Single by Louise Setara

from the album Still Waters
- Released: 2006
- Songwriters: Seal, Peter Gordeno

Louise Setara singles chronology
|  | "Can't Stop the River" (2006) | "Love Me Still" (2007) |

= Can't Stop the River =

"Can't Stop the River" is a song written by Seal and Peter Gordeno, and was originally recorded in 2006 by Louise Setara. After Duncan James' version was released first commercially in June 2006, Setara's version was then released a few months later as her debut single. The song appears on her debut album, Still Waters released in September 2006.

==Duncan James version==

Duncan James recorded his version of the song, retitled "Can't Stop a River", and it was released on 21 August 2006 as the second single from his debut solo album, Future Past.
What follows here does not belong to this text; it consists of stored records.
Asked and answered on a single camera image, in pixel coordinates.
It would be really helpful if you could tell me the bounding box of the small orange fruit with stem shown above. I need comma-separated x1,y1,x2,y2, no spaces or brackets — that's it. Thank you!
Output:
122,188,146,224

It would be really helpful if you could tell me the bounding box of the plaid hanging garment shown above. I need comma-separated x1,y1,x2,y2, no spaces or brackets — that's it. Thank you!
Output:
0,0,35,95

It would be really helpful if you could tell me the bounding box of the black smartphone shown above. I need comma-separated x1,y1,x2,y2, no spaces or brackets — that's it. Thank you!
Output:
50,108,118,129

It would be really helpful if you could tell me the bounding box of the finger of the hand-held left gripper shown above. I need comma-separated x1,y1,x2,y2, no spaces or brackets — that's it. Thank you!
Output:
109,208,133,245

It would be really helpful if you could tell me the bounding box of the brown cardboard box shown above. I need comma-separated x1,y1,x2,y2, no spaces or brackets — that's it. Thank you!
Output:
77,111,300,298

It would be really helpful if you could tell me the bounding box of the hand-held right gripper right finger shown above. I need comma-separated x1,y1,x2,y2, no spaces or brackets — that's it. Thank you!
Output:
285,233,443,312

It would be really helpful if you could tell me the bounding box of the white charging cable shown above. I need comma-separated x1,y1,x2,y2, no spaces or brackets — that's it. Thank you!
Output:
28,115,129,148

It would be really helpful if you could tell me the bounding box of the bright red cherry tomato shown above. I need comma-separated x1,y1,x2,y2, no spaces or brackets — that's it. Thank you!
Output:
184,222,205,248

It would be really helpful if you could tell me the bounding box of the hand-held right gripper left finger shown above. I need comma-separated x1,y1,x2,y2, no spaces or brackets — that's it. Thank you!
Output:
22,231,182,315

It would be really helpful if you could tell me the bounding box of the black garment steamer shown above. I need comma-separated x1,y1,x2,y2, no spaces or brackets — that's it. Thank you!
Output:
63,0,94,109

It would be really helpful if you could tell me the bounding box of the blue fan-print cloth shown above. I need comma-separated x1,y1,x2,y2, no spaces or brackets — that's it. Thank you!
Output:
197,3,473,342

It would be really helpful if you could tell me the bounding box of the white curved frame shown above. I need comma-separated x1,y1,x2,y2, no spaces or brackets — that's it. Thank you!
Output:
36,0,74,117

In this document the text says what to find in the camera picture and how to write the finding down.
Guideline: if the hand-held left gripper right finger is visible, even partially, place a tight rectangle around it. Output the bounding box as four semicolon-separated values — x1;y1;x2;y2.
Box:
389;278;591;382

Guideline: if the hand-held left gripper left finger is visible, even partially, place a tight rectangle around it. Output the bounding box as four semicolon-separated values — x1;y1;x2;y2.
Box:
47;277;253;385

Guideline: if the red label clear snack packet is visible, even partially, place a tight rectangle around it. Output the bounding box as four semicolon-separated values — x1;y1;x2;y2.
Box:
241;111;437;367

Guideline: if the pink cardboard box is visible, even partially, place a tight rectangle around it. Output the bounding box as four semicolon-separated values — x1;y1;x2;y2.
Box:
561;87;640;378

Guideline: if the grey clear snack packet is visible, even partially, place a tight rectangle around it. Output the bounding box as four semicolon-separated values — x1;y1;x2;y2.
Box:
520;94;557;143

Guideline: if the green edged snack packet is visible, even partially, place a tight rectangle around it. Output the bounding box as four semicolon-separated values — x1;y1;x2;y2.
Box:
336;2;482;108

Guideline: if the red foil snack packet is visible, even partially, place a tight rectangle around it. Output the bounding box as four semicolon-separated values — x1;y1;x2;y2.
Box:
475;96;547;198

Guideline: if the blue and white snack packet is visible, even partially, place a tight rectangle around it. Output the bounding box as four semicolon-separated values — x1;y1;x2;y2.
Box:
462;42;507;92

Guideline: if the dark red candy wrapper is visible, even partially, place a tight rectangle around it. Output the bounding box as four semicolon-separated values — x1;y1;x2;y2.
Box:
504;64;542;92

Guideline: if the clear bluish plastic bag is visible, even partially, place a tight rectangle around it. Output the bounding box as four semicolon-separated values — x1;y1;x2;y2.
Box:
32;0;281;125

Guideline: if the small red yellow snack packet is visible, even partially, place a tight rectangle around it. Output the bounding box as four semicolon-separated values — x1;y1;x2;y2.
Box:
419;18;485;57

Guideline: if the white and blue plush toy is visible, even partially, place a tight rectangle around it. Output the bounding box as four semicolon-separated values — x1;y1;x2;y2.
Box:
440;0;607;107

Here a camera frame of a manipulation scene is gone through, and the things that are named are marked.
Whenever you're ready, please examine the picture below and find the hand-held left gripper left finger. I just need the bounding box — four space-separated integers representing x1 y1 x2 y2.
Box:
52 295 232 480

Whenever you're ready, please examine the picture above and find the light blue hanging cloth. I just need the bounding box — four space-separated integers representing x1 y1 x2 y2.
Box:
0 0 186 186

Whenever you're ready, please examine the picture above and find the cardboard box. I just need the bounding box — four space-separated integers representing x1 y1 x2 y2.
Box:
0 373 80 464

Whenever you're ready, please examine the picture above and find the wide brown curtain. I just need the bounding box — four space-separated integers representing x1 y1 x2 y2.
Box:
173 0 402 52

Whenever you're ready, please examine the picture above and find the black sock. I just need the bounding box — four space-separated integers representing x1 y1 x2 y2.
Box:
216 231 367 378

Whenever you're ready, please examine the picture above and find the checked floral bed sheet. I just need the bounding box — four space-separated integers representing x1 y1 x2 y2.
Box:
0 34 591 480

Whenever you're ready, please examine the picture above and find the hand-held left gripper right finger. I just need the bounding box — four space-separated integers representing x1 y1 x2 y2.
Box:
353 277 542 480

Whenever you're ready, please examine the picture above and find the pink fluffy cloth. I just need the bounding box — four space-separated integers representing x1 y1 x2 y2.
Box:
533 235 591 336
The song peaked at number 59 on the UK Singles Chart.

===Track listing===
UK CD single
1. "Can't Stop a River" – 3:52
2. "You Can" – 3:55

UK CD single 2
1. "Can't Stop a River" – 3:52
2. "Part Time Love" – 4:03
3. "Simple Love Song" – 3:14
4. "Can't Stop a River" (Video) – 3:52
5. "Can't Stop a River" (Behind the Scenes) – 2:00

===Charts===

| Chart (2006) | Peak position |
|---|---|
| Italy (FIMI) | 23 |
| Italy (Musica e dischi) | 38 |
| UK Singles (Official Charts) | 59 |

==Other versions==
Guy Sebastian recorded the song for his 2006 album Closer to the Sun.